Tuesday, January 29, 2019

"The Young People Will Win", at least in busting Apple for a bug (not the NRA this time)

The Young People Will Win (“TYPWW”).  In Arizona, a 14 year old, Grant Thompson, found a vulnerability in Apple’s Face Time, which would allow it to watch a party called even if “they” didn’t pick up.  In the days of party lines, this was called "listening in." 
Heather Kelly has the story on CNN here

Apple will issue a fix this week to all iPhones with an update, which is likely to come as early as Wednesday.  That could fix problems with some other apps (like AOL mail which was dropping connections).
We have 18 years old’s who bust the NRA. 16 years olds who have to navigate perilous personal encounters that go viral given social context, and 14 year-olds who bust Apple.  But another 14 year old developed a fusion reactor and 15 year old invented a new cancer lab test.  I’ve seen other less public things, like a 16 year old direct a church play. 

Sunday, Cal Newport had written a piece in the NYTimes indicating that Steve Jobs had never intended us to be so addicted to our phones with constant social media, news and email.  I didn't have Internet on mine until 2009 as I remember (on a Blackberry then). 

Monday, January 28, 2019

Two-factor authentication is not foolproof

Josephine Wolff in the New York Times warns today that “two-factor authentication might not keep you safe.” 

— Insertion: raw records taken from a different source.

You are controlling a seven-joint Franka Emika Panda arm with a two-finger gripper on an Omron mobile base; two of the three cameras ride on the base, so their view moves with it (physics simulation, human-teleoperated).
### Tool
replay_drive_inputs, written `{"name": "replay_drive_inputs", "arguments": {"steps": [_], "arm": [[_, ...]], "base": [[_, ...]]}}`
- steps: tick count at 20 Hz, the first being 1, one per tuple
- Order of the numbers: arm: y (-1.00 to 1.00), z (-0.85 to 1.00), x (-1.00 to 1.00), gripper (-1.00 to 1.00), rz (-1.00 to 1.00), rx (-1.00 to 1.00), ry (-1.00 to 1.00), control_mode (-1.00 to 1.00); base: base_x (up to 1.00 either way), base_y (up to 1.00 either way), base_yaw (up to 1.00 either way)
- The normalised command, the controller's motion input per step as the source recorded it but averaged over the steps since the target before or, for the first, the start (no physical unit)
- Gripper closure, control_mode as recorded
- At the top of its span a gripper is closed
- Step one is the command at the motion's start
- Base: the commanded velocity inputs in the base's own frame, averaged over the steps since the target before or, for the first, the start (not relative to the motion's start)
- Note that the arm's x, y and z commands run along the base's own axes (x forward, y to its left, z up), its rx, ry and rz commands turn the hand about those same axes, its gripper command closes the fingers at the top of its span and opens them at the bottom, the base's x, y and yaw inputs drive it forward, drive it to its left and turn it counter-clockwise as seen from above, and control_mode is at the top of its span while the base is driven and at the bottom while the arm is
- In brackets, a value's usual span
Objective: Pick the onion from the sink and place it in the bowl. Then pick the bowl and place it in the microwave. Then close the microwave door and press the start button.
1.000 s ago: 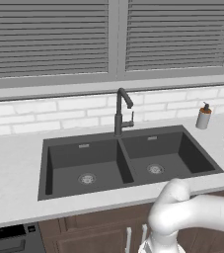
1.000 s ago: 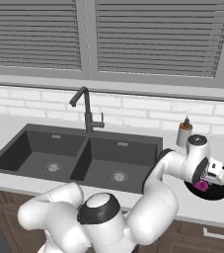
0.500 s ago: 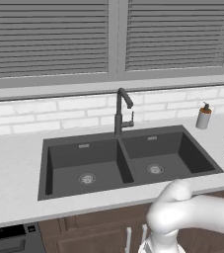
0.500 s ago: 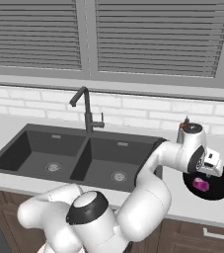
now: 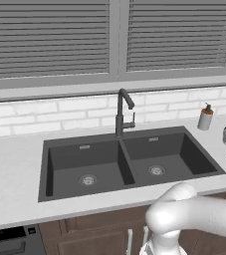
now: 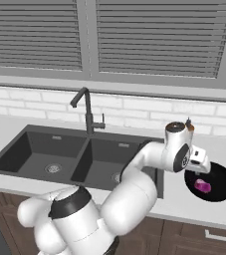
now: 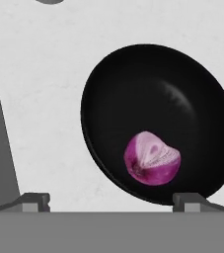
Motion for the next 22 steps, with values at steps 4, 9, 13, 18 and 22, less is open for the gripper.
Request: {"name": "replay_drive_inputs", "arguments": {"steps": [4, 9, 13, 18, 22], "arm": [[0.10, 0.00, 0.20, -1.00, 0.09, -0.05, 0.16, -1.00], [0.06, 0.00, 0.06, -1.00, 0.05, -0.02, 0.12, -1.00], [0.03, -0.04, 0.08, -1.00, 0.00, -0.01, 0.03, -1.00], [0.00, -0.17, 0.21, -1.00, 0.00, 0.00, 0.00, -1.00], [0.00, -0.20, 0.23, -1.00, 0.00, 0.00, 0.00, -1.00]], "base": [[0.00, 0.00, 0.00], [0.00, 0.00, 0.00], [0.00, 0.00, 0.00], [0.00, 0.00, 0.00], [0.00, 0.00, 0.00]]}}
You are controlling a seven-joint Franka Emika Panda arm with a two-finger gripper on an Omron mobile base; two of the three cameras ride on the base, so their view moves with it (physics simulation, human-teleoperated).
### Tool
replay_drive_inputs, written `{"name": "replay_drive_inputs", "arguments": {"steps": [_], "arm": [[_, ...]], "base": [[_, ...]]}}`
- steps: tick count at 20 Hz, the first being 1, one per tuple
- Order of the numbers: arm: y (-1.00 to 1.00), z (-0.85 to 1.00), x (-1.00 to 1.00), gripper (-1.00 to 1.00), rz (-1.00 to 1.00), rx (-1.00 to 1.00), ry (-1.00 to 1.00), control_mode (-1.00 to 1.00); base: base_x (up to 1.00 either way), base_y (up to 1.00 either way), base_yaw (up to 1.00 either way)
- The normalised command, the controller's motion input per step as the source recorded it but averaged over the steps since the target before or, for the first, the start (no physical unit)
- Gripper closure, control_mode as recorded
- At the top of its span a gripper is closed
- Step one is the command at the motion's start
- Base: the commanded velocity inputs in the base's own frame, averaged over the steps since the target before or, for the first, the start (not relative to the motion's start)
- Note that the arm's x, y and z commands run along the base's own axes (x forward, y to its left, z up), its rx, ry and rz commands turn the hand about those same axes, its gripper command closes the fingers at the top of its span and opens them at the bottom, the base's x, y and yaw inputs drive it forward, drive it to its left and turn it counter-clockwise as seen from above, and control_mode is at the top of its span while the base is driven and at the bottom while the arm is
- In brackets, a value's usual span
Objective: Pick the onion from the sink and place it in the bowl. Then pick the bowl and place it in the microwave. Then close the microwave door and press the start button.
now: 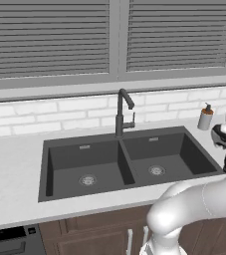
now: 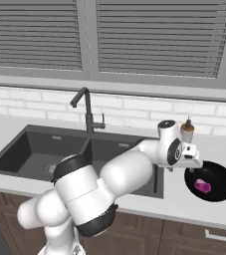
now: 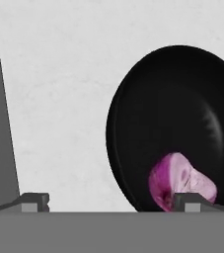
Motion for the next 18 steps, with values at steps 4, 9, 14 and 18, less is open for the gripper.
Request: {"name": "replay_drive_inputs", "arguments": {"steps": [4, 9, 14, 18], "arm": [[-0.05, -0.20, 0.26, -1.00, 0.00, 0.00, 0.00, -1.00], [-0.11, -0.21, 0.22, -1.00, 0.00, 0.00, 0.00, -1.00], [-0.07, -0.29, 0.10, -1.00, 0.00, 0.00, 0.00, -1.00], [-0.02, -0.29, 0.00, -1.00, 0.00, 0.00, 0.00, -1.00]], "base": [[0.00, 0.00, 0.00], [0.00, 0.00, 0.00], [0.00, 0.00, 0.00], [0.00, 0.00, 0.00]]}}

The main scenarios are phishing attacks with convincing replicas of real sites.
But now industry is moving toward the idea of a physical stub with a rotating access code to be inserted into a UBS drive.

Monday, January 14, 2019

What does browser incognito mode accomplish? What about TOR?

Do you really need to “worry about” using ingonito mode on your browser (when your spouse uses it)?  

Here’s a good answer from Quora.

Yes, if you look up information on how to commit a crime, on porn, on terrorism, on fetishes – one of the respondents says, “I’m a writer, what can I say?”

Maybe that’s a relevant answer in this area where independent content creation is coming under attack from radicals on both sides.

It’s possible that in the future law enforcement will scan cloud backups even more than it can today.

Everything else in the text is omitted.